A data frame is a table or a two-dimensional array-like structure in which each column contains values of one variable and each row contains one set of values from each column. Following are the characteristics of a data frame:
We can create a data frame by applying the data.frame()
function. Note that in most of the use cases we import data into a data.frame
object.
data <- data.frame(
name = c("John", "Molly", "Frank", "Peter", "Michelle"),
job = c('Policeman', 'Artist', 'Banker', NA, 'Teacher'),
sex = c('male', 'female', 'male', 'male', 'female'),
age = c(45, 32, 58, 18, 22),
stringsAsFactors = FALSE # added to avoid character string variables being interpreted as factors
)
data
## name job sex age
## 1 John Policeman male 45
## 2 Molly Artist female 32
## 3 Frank Banker male 58
## 4 Peter <NA> male 18
## 5 Michelle Teacher female 22
class(data)
## [1] "data.frame"
We can review the structure of the data frame by using the str()
function.
str(data)
## 'data.frame': 5 obs. of 4 variables:
## $ name: chr "John" "Molly" "Frank" "Peter" ...
## $ job : chr "Policeman" "Artist" "Banker" NA ...
## $ sex : chr "male" "female" "male" "male" ...
## $ age : num 45 32 58 18 22
The statistical summary and nature of the data can be obtained by applying summary()
function.
summary(data)
## name job sex age
## Length:5 Length:5 Length:5 Min. :18
## Class :character Class :character Class :character 1st Qu.:22
## Mode :character Mode :character Mode :character Median :32
## Mean :35
## 3rd Qu.:45
## Max. :58
Extract data from a data frame
In order to extract one specific column from a data frame we may use the $
operator.
data$name
## [1] "John" "Molly" "Frank" "Peter" "Michelle"
data.frame(data$name, data$job)
## data.name data.job
## 1 John Policeman
## 2 Molly Artist
## 3 Frank Banker
## 4 Peter <NA>
## 5 Michelle Teacher
Similar to a matrix
object we can slice a data.frame
object with column and row indices (data.frame[row, column]
):
# Extract first two rows
data[1:2,]
## name job sex age
## 1 John Policeman male 45
## 2 Molly Artist female 32
# Extract 3rd and 5th row with 2nd and 4th column
data[c(3,5),c(2,4)]
## job age
## 3 Banker 58
## 5 Teacher 22
In addition we may select data based on variable values. Thus, we have to create a logical vector first, such as data$sex == 'female'
.
data$sex == 'female'
## [1] FALSE TRUE FALSE FALSE TRUE
Now we feed that logical vector into the square brackets as row values.

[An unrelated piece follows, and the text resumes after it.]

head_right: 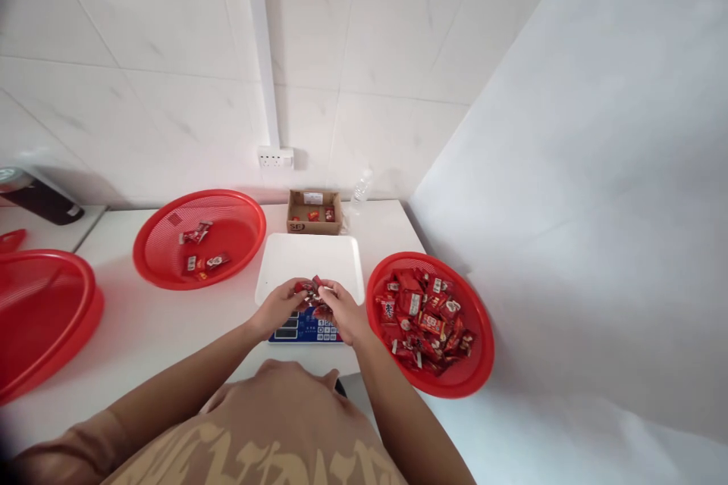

data[data$sex == 'female',]
## name job sex age
## 2 Molly Artist female 32
## 5 Michelle Teacher female 22
Alternatively we may use the subset()
function. This function yields basically the same results as logical indexing, however, maybe it is more readable.
subset(data,
age >= 20 & sex == 'male',
select = c(name, job, age))
## name job age
## 1 John Policeman 45
## 3 Frank Banker 58
Here we selected all men over the age of 20 and we keep variables name
, job
and age
.
Excluding (dropping) variables
There are several ways to drop data from a data.frame
object. One possibility is to apply the %in%
syntax. Therefore we create a logical vector and select columns of the data frame accordingly.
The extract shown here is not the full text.